:: Data provided ::
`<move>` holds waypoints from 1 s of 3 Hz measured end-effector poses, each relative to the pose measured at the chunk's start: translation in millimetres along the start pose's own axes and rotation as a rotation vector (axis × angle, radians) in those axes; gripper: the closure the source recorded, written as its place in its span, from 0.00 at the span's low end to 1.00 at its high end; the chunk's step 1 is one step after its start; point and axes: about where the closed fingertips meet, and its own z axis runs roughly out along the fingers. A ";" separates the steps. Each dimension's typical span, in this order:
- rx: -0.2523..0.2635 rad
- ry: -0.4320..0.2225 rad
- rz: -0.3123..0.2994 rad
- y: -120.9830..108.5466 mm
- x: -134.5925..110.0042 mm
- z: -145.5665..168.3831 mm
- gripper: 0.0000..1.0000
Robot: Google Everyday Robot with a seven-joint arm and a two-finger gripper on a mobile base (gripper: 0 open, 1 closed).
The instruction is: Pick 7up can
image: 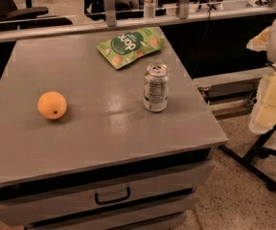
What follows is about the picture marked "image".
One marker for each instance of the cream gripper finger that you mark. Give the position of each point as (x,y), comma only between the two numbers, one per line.
(263,115)
(259,42)

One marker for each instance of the silver 7up soda can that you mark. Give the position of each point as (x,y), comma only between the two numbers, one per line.
(156,87)

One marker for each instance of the black metal stand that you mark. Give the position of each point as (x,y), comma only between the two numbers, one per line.
(250,180)

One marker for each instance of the clear plastic water bottle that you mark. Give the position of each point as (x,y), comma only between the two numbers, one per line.
(149,8)

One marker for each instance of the green snack bag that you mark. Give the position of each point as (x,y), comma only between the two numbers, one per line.
(122,50)

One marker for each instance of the grey drawer cabinet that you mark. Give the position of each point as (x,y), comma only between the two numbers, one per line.
(107,139)

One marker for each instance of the grey metal railing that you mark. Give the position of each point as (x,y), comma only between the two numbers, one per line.
(112,24)

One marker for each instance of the orange fruit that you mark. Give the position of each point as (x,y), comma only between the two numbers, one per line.
(52,105)

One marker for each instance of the black office chair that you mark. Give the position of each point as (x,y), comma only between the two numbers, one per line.
(30,17)

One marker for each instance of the black drawer handle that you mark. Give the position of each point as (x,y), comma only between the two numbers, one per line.
(112,196)

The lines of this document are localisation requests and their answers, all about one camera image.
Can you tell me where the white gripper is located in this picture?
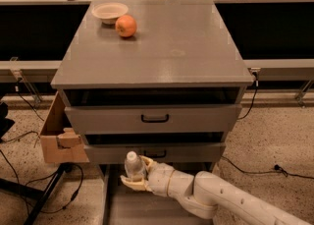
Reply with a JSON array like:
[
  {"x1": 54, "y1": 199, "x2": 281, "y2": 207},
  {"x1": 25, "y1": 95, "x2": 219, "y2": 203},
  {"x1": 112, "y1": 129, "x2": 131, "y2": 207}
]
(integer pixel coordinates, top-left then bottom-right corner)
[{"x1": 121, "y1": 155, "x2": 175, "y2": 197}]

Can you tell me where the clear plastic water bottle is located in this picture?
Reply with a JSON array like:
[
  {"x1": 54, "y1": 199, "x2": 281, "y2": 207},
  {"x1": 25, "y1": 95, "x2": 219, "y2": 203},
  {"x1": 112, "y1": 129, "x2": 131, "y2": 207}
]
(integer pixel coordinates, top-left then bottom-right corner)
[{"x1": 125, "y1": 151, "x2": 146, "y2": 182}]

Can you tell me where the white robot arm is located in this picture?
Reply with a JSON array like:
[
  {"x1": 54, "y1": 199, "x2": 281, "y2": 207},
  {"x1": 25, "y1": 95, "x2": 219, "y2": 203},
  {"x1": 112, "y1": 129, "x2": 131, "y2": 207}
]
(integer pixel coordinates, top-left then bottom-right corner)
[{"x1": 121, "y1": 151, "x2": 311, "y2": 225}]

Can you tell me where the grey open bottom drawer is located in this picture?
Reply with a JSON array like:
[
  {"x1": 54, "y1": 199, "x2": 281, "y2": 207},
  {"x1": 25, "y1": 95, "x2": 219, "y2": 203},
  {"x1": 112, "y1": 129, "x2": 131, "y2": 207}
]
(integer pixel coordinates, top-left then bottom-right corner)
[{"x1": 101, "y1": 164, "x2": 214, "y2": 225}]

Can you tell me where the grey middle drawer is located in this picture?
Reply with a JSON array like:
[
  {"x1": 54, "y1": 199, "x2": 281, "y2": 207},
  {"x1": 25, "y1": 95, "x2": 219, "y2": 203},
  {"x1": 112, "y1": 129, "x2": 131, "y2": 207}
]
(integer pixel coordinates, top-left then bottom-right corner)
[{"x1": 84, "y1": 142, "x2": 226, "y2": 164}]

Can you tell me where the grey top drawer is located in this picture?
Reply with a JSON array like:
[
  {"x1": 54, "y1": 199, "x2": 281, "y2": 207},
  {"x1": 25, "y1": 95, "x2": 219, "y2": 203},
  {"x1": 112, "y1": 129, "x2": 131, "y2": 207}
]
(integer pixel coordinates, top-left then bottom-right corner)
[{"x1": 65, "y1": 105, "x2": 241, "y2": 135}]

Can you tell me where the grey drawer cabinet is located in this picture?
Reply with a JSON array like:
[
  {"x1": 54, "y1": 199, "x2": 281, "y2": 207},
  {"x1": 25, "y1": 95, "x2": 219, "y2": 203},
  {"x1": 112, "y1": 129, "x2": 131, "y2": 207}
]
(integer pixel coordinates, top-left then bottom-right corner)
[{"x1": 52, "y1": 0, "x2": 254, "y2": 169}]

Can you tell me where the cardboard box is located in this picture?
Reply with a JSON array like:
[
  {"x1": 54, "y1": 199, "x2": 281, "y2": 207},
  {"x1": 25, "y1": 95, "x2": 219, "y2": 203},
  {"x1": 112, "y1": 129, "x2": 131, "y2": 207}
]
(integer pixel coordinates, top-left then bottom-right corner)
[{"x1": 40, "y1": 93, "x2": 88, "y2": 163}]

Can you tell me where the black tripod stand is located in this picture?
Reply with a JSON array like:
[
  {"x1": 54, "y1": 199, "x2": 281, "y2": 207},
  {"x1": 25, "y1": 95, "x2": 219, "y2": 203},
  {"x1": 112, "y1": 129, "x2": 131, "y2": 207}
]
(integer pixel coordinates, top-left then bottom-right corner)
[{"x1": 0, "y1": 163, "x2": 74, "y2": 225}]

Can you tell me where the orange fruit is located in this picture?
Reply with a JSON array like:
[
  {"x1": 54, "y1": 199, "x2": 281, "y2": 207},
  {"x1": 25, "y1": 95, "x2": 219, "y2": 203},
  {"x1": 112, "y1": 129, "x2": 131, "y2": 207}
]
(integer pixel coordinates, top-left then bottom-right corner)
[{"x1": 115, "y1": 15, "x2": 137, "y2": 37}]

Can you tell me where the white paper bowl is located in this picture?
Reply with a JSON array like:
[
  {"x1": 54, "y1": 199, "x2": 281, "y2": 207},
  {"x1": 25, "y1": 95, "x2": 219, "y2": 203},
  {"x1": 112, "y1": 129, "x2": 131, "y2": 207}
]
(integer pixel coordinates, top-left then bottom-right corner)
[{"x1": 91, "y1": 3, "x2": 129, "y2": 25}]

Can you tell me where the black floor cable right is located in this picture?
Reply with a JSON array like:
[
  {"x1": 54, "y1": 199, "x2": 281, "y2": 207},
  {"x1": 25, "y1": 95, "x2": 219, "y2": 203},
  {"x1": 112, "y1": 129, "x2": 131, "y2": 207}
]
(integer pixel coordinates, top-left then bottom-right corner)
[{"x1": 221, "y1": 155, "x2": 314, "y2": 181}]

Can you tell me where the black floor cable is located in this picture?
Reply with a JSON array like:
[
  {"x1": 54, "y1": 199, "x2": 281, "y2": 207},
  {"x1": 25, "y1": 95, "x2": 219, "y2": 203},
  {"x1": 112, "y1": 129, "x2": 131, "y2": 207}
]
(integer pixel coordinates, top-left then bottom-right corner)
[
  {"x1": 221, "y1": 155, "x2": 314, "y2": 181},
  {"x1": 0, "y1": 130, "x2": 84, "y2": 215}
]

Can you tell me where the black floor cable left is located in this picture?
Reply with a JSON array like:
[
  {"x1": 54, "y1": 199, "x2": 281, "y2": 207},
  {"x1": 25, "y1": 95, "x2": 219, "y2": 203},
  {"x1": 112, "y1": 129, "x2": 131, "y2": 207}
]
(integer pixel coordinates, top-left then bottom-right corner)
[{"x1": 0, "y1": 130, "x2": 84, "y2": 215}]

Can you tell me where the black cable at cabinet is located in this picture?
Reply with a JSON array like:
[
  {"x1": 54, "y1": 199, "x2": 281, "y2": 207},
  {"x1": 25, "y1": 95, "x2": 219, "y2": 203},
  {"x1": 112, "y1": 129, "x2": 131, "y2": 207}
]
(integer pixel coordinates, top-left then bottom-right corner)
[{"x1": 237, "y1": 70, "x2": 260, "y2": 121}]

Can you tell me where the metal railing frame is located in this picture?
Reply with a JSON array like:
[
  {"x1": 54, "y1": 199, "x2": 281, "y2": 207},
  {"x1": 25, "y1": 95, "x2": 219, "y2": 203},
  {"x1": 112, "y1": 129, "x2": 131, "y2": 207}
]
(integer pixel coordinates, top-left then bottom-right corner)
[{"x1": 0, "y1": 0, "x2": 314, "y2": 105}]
:::
» Your assignment
Look through the entries and copy every line in which the string "open" appears.

» Written answer
Robot: Google Everyday Robot with a seven-joint arm and a two-finger gripper on a mobile base (gripper: 0 open, 1 closed).
Can you tell me where the grey open bottom drawer is located in this picture?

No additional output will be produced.